**Problem to work on:**
Could you return all of the listing below exactly, please?
· · · ·
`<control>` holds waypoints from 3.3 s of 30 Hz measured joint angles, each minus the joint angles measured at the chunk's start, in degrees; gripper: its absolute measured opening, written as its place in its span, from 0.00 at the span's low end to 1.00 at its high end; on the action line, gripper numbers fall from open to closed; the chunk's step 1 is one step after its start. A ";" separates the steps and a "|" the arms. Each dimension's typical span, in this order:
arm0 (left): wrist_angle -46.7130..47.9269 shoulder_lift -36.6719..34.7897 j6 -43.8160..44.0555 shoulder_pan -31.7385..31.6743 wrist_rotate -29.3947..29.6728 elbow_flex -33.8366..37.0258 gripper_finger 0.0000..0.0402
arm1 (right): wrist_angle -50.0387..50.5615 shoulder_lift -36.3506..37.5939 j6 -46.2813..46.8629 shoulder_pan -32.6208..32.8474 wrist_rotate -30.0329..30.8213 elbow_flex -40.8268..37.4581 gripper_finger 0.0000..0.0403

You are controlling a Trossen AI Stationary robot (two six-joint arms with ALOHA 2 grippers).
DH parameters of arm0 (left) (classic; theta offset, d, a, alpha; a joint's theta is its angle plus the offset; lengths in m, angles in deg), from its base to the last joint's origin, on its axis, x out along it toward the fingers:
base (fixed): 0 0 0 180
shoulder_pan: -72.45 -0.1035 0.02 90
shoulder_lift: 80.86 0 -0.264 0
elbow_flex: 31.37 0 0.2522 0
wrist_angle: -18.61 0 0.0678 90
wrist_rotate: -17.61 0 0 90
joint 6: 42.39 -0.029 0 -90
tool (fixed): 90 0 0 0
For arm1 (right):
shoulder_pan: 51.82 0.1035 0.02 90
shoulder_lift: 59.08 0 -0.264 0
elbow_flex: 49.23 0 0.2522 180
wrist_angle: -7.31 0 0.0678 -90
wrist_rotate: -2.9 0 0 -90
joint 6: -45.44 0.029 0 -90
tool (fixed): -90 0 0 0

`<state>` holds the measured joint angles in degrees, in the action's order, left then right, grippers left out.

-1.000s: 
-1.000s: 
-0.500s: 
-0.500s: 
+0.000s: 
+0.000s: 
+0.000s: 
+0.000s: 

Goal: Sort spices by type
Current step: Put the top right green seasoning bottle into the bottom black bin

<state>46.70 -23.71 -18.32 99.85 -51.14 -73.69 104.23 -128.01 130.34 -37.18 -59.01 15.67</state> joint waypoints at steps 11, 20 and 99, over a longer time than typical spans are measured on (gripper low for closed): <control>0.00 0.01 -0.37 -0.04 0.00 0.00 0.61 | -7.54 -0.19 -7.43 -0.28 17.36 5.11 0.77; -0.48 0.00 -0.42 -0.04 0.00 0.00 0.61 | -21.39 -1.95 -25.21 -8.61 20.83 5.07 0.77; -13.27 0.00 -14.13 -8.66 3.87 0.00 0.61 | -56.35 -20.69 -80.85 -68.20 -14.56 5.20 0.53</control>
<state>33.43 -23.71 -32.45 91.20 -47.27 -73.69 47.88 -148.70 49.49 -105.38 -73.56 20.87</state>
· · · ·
**Response area:**
`<control>` holds waypoints from 3.3 s of 30 Hz measured joint angles, each minus the joint angles measured at the chunk's start, in degrees; gripper: its absolute measured opening, written as its place in its span, from 0.00 at the span's low end to 1.00 at its high end; on the action line, gripper numbers fall from open to closed; the chunk's step 1 is one step after its start. A ";" separates the steps and a "|" the arms. Each dimension's typical span, in this order:
arm0 (left): wrist_angle -46.7130..47.9269 shoulder_lift -36.6719..34.7897 j6 -43.8160..44.0555 shoulder_pan -31.7385..31.6743 wrist_rotate -29.3947..29.6728 elbow_flex -33.8366..37.0258 gripper_finger 0.0000..0.0402
arm1 (right): wrist_angle -50.0387..50.5615 shoulder_lift -36.3506..37.5939 j6 -46.2813..46.8629 shoulder_pan -32.6208..32.8474 wrist_rotate -30.0329..30.8213 elbow_flex -40.8268..37.4581 gripper_finger 0.0000..0.0403

You are controlling a Trossen AI Stationary robot (two six-joint arms with ALOHA 2 grippers).
DH parameters of arm0 (left) (classic; theta offset, d, a, alpha; a joint's theta is its angle plus the offset; lengths in m, angles in deg), from its base to the last joint's origin, on its axis, x out along it toward the fingers:
base (fixed): 0 0 0 180
shoulder_pan: -72.45 -0.1035 0.02 90
shoulder_lift: 80.86 0 -0.264 0
elbow_flex: 31.37 0 0.2522 0
wrist_angle: -18.61 0 0.0678 90
wrist_rotate: -17.61 0 0 90
joint 6: 42.39 -0.029 0 -90
tool (fixed): 90 0 0 0
For arm1 (right):
shoulder_pan: 51.82 0.1035 0.02 90
shoulder_lift: 59.08 0 -0.264 0
elbow_flex: 49.23 0 0.2522 180
wrist_angle: -7.31 0 0.0678 -90
wrist_rotate: -2.9 0 0 -90
joint 6: -45.44 0.029 0 -90
tool (fixed): -90 0 0 0

`<state>` holds the measured joint angles in degrees, in the action's order, left then right, grippers left out.

-1.000s: 
-1.000s: 
-0.500s: 
-0.500s: 
+0.000s: 
+0.000s: 
+0.000s: 
+0.000s: 

Goal: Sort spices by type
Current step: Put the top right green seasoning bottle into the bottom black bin

<state>46.70 -23.71 -18.32 99.85 -51.14 -73.69 104.23 -128.01 130.34 -37.18 -59.01 15.67</state> joint waypoints at steps 11, 20 and 99, over a longer time than typical spans are measured on (gripper low for closed): <control>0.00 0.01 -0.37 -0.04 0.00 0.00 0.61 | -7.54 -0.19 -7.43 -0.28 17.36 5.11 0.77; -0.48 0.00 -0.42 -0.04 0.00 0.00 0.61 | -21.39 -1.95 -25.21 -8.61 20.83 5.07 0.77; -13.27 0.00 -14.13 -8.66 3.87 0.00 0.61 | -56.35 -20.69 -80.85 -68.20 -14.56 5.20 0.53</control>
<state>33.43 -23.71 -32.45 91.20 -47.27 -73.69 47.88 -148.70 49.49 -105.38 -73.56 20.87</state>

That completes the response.